*AIM OF THE TASK*
Reading the records below, how many lines contain "origin"? Respond with a number and nothing else.
━━━━━ MATERIAL FOR THIS EXERCISE
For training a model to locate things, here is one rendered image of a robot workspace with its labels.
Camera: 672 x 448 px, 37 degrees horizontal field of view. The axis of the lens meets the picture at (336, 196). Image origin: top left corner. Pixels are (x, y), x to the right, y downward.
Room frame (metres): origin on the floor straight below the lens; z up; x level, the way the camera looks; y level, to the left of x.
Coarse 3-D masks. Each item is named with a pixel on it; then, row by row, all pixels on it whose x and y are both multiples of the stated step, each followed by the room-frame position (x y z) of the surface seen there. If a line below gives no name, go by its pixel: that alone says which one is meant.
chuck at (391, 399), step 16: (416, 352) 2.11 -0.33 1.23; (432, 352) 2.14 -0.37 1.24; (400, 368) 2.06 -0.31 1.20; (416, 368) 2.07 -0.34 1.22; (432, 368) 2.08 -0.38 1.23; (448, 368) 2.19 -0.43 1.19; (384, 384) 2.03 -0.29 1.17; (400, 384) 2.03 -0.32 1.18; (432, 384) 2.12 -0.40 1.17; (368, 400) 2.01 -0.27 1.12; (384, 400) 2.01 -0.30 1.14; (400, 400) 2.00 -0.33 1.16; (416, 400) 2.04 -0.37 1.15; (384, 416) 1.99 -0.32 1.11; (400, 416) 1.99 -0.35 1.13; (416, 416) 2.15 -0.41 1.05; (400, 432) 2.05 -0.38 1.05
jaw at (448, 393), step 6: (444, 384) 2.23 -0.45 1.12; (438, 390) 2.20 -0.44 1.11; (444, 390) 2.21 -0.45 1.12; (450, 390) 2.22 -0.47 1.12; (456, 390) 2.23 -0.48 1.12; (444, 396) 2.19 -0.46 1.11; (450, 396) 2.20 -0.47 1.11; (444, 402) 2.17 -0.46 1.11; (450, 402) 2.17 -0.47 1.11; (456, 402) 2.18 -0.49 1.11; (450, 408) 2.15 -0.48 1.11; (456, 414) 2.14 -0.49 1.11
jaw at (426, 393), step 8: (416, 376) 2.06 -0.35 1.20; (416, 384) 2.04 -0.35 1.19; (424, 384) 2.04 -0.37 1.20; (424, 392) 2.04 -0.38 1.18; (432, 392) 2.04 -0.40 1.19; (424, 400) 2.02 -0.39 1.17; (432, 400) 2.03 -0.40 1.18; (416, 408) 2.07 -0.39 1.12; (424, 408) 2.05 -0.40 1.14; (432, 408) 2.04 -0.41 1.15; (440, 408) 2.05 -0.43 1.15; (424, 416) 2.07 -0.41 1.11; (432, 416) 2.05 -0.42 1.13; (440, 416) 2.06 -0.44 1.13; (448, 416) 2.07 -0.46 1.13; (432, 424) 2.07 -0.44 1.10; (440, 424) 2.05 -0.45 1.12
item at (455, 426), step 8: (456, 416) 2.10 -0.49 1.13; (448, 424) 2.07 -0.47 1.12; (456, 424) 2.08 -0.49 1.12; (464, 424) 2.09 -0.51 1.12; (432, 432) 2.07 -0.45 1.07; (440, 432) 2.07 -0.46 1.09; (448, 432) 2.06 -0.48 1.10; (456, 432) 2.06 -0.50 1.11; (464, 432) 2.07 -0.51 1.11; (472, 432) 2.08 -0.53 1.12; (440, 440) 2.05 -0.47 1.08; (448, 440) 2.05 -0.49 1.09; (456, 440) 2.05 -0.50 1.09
━━━━━━━━━━
*SOLVED PROBLEM*
2